What is needed: Starting at the first line of the data below, write out each line exactly until you reach the line containing "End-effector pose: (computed", and include that line too.

Given material:
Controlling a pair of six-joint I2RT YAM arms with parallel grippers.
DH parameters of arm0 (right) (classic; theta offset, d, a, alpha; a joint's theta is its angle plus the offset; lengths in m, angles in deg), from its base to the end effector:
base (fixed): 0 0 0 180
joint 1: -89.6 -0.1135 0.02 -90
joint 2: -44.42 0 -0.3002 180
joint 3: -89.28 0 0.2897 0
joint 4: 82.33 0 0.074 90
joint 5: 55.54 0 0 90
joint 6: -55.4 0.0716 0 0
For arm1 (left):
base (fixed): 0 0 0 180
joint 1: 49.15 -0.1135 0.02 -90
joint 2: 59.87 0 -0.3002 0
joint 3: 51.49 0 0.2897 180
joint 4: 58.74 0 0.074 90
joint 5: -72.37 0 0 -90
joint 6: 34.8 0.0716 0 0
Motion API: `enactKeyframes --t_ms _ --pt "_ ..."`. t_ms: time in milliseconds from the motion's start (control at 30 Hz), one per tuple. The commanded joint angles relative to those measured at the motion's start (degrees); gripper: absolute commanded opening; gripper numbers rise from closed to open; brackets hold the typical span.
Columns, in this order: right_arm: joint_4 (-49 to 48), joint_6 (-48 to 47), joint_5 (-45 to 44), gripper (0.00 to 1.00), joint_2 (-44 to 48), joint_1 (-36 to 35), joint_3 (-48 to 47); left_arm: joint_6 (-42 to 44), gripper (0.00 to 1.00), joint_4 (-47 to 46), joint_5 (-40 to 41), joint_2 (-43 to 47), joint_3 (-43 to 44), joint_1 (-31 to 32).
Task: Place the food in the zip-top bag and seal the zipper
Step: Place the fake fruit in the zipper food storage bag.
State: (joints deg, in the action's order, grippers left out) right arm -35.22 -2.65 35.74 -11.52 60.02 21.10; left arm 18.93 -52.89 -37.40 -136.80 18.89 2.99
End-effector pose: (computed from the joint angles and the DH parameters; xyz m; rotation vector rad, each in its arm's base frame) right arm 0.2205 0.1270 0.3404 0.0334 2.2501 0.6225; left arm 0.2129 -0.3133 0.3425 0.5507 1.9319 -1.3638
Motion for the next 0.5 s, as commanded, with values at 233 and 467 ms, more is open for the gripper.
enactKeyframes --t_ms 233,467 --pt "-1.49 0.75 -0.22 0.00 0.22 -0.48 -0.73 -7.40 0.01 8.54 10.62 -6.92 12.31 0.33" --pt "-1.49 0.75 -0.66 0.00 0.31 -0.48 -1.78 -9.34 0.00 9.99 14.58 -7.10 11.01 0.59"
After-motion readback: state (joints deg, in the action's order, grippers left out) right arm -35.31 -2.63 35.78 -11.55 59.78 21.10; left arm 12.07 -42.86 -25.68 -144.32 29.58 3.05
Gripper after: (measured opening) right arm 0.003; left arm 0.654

Worked solution:
Controlling a pair of six-joint I2RT YAM arms with parallel grippers.
DH parameters of arm0 (right) (classic; theta offset, d, a, alpha; a joint's theta is its angle plus the offset; lengths in m, angles in deg), from its base to the end effector:
base (fixed): 0 0 0 180
joint 1: -89.6 -0.1135 0.02 -90
joint 2: -44.42 0 -0.3002 180
joint 3: -89.28 0 0.2897 0
joint 4: 82.33 0 0.074 90
joint 5: 55.54 0 0 90
joint 6: -55.4 0.0716 0 0
For arm1 (left):
base (fixed): 0 0 0 180
joint 1: 49.15 -0.1135 0.02 -90
joint 2: 59.87 0 -0.3002 0
joint 3: 51.49 0 0.2897 180
joint 4: 58.74 0 0.074 90
joint 5: -72.37 0 0 -90
joint 6: 34.8 0.0716 0 0
Motion API: `enactKeyframes --t_ms _ --pt "_ ..."`. t_ms: time in milliseconds from the motion's start (control at 30 Hz), one per tuple. The commanded joint angles relative to those measured at the motion's start (degrees); gripper: absolute commanded opening; gripper numbers rise from closed to open; brackets hold the typical span.
Columns, in this order: right_arm: joint_4 (-49 to 48), joint_6 (-48 to 47), joint_5 (-45 to 44), gripper (0.00 to 1.00), joint_2 (-44 to 48), joint_1 (-36 to 35), joint_3 (-48 to 47); left_arm: joint_6 (-42 to 44), gripper (0.00 to 1.00), joint_4 (-47 to 46), joint_5 (-40 to 41), joint_2 (-43 to 47), joint_3 (-43 to 44), joint_1 (-31 to 32).
Task: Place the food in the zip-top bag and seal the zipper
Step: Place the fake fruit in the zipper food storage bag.
State: (joints deg, in the action's order, grippers left out) right arm -35.22 -2.65 35.74 -11.52 60.02 21.10; left arm 18.93 -52.89 -37.40 -136.80 18.89 2.99
End-effector pose: (computed from the joint angles and the DH parameters; xyz m; rotation vector rad, each in its arm's base frame) right arm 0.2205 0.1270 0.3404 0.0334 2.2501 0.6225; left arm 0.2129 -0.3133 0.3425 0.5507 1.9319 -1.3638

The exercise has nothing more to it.